◆ Directions for this task
All entries must be extracted exactly, with nothing added or dropped.

═══ Extracted information

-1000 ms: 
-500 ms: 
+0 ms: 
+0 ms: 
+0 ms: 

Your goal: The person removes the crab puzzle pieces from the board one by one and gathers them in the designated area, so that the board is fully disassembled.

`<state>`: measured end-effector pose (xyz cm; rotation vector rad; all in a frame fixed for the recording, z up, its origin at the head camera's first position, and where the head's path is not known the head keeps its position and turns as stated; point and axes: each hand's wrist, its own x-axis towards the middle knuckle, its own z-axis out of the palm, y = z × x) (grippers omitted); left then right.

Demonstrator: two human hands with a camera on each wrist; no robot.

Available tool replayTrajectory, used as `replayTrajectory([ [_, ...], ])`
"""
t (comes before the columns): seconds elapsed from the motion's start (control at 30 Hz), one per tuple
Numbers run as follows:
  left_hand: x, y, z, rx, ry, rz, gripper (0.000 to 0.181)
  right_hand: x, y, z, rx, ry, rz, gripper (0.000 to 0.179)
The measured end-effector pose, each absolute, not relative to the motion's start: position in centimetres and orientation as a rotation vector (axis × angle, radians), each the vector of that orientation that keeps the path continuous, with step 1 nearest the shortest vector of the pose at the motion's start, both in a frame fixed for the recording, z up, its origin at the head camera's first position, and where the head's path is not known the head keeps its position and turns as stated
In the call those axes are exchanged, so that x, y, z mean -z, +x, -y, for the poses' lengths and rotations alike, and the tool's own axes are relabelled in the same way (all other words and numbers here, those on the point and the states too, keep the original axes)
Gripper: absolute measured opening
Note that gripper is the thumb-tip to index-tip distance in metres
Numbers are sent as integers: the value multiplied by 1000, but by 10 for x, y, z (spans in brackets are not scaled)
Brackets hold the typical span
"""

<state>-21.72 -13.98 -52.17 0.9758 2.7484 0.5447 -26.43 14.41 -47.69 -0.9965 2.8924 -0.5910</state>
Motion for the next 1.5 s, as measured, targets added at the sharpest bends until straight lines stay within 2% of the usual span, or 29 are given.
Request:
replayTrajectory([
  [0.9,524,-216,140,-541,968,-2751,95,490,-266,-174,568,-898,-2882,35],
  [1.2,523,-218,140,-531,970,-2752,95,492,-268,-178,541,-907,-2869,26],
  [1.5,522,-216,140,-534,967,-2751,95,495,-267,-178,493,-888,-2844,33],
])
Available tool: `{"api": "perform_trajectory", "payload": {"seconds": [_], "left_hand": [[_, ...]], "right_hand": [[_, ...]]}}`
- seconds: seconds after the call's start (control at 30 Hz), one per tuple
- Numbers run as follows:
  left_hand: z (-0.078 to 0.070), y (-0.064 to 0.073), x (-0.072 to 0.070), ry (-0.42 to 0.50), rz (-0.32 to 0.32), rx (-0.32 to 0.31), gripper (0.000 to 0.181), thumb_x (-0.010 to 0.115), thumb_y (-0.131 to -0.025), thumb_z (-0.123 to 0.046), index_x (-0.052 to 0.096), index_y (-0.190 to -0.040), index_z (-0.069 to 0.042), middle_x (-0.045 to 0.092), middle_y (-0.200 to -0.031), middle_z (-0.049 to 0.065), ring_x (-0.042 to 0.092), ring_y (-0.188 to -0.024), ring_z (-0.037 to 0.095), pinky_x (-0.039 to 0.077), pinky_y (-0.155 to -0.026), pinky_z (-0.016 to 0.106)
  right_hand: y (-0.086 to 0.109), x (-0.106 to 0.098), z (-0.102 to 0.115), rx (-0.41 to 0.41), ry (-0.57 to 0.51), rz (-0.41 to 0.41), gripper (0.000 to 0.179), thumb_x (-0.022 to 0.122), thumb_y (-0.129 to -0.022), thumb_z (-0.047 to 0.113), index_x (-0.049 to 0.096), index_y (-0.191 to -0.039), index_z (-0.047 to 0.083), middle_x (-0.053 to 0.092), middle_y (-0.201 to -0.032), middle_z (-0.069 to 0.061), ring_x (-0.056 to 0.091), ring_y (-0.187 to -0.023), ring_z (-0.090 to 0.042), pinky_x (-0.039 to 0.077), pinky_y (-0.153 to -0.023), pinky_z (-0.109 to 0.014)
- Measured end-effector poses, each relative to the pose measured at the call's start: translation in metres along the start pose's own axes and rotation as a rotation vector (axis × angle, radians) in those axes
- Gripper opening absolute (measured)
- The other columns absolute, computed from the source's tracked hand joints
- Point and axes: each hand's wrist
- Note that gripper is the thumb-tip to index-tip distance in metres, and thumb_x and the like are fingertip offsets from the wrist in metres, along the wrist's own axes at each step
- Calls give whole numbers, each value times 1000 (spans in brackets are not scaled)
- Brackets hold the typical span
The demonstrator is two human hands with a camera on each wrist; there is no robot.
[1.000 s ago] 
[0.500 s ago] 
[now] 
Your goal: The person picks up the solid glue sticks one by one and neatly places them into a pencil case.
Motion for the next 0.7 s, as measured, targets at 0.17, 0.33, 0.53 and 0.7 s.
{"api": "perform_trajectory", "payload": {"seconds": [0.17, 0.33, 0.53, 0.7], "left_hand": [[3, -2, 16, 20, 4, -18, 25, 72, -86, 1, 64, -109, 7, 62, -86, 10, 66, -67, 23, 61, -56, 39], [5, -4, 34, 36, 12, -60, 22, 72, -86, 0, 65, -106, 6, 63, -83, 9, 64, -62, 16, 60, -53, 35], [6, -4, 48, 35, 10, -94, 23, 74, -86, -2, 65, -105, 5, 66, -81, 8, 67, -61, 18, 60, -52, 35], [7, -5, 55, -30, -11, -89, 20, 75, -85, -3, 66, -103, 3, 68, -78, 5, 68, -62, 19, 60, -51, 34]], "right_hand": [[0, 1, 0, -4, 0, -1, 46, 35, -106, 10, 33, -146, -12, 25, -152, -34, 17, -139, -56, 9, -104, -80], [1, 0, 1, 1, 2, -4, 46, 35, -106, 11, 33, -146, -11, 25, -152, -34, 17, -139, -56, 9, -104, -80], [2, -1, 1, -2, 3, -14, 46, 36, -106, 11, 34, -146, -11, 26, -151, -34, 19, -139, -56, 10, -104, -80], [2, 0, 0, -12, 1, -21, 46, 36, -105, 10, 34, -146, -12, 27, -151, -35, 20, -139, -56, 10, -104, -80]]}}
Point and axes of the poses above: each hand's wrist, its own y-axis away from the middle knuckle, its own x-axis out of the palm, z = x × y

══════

◆ Solution
-1000 ms: 
-500 ms: 
+0 ms: 
+0 ms: 
+0 ms: 

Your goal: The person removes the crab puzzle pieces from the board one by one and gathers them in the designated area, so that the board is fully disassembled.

`<state>`: measured end-effector pose (xyz cm; rotation vector rad; all in a frame fixed for the recording, z up, its origin at the head camera's first position, and where the head's path is not known the head keeps its position and turns as stated; point and axes: each hand's wrist, its own x-axis towards the middle knuckle, its own z-axis out of the palm, y = z × x) (grippers omitted); left then right.

Demonstrator: two human hands with a camera on each wrist; no robot.

Available tool replayTrajectory, used as `replayTrajectory([ [_, ...], ])`
"""
t (comes before the columns): seconds elapsed from the motion's start (control at 30 Hz), one per tuple
Numbers run as follows:
  left_hand: x, y, z, rx, ry, rz, gripper (0.000 to 0.181)
  right_hand: x, y, z, rx, ry, rz, gripper (0.000 to 0.179)
The measured end-effector pose, each absolute, not relative to the motion's start: position in centimetres and orientation as a rotation vector (axis × angle, radians), each the vector of that orientation that keeps the path continuous, with step 1 nearest the shortest vector of the pose at the motion's start, both in a frame fixed for the recording, z up, its origin at the head camera's first position, and where the head's path is not known the head keeps its position and turns as stated
In the call those axes are exchanged, so that x, y, z mean -z, +x, -y, for the poses' lengths and rotations alike, and the tool's own axes are relabelled in the same way (all other words and numbers here, those on the point and the states too, keep the original axes)
Gripper: absolute measured opening
Note that gripper is the thumb-tip to index-tip distance in metres
Numbers are sent as integers: the value multiplied by 1000, but by 10 for x, y, z (spans in brackets are not scaled)
Brackets hold the typical span
"""

<state>-21.72 -13.98 -52.17 0.9758 2.7484 0.5447 -26.43 14.41 -47.69 -0.9965 2.8924 -0.5910</state>
Motion for the next 1.5 s, as measured, targets added at the sharpest bends until straight lines stay within 2% of the usual span, or 29 are given.
Request:
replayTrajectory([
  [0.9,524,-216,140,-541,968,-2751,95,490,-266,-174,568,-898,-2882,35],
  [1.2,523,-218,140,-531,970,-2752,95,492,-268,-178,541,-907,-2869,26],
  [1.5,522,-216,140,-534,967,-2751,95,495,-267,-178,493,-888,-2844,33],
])
Available tool: `{"api": "perform_trajectory", "payload": {"seconds": [_], "left_hand": [[_, ...]], "right_hand": [[_, ...]]}}`
- seconds: seconds after the call's start (control at 30 Hz), one per tuple
- Numbers run as follows:
  left_hand: z (-0.078 to 0.070), y (-0.064 to 0.073), x (-0.072 to 0.070), ry (-0.42 to 0.50), rz (-0.32 to 0.32), rx (-0.32 to 0.31), gripper (0.000 to 0.181), thumb_x (-0.010 to 0.115), thumb_y (-0.131 to -0.025), thumb_z (-0.123 to 0.046), index_x (-0.052 to 0.096), index_y (-0.190 to -0.040), index_z (-0.069 to 0.042), middle_x (-0.045 to 0.092), middle_y (-0.200 to -0.031), middle_z (-0.049 to 0.065), ring_x (-0.042 to 0.092), ring_y (-0.188 to -0.024), ring_z (-0.037 to 0.095), pinky_x (-0.039 to 0.077), pinky_y (-0.155 to -0.026), pinky_z (-0.016 to 0.106)
  right_hand: y (-0.086 to 0.109), x (-0.106 to 0.098), z (-0.102 to 0.115), rx (-0.41 to 0.41), ry (-0.57 to 0.51), rz (-0.41 to 0.41), gripper (0.000 to 0.179), thumb_x (-0.022 to 0.122), thumb_y (-0.129 to -0.022), thumb_z (-0.047 to 0.113), index_x (-0.049 to 0.096), index_y (-0.191 to -0.039), index_z (-0.047 to 0.083), middle_x (-0.053 to 0.092), middle_y (-0.201 to -0.032), middle_z (-0.069 to 0.061), ring_x (-0.056 to 0.091), ring_y (-0.187 to -0.023), ring_z (-0.090 to 0.042), pinky_x (-0.039 to 0.077), pinky_y (-0.153 to -0.023), pinky_z (-0.109 to 0.014)
- Measured end-effector poses, each relative to the pose measured at the call's start: translation in metres along the start pose's own axes and rotation as a rotation vector (axis × angle, radians) in those axes
- Gripper opening absolute (measured)
- The other columns absolute, computed from the source's tracked hand joints
- Point and axes: each hand's wrist
- Note that gripper is the thumb-tip to index-tip distance in metres, and thumb_x and the like are fingertip offsets from the wrist in metres, along the wrist's own axes at each step
- Calls give whole numbers, each value times 1000 (spans in brackets are not scaled)
- Brackets hold the typical span
The demonstrator is two human hands with a camera on each wrist; there is no robot.
[1.000 s ago] 
[0.500 s ago] 
[now] 
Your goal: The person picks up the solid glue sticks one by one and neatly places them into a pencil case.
Motion for the next 0.7 s, as measured, targets at 0.17, 0.33, 0.53 and 0.7 s.
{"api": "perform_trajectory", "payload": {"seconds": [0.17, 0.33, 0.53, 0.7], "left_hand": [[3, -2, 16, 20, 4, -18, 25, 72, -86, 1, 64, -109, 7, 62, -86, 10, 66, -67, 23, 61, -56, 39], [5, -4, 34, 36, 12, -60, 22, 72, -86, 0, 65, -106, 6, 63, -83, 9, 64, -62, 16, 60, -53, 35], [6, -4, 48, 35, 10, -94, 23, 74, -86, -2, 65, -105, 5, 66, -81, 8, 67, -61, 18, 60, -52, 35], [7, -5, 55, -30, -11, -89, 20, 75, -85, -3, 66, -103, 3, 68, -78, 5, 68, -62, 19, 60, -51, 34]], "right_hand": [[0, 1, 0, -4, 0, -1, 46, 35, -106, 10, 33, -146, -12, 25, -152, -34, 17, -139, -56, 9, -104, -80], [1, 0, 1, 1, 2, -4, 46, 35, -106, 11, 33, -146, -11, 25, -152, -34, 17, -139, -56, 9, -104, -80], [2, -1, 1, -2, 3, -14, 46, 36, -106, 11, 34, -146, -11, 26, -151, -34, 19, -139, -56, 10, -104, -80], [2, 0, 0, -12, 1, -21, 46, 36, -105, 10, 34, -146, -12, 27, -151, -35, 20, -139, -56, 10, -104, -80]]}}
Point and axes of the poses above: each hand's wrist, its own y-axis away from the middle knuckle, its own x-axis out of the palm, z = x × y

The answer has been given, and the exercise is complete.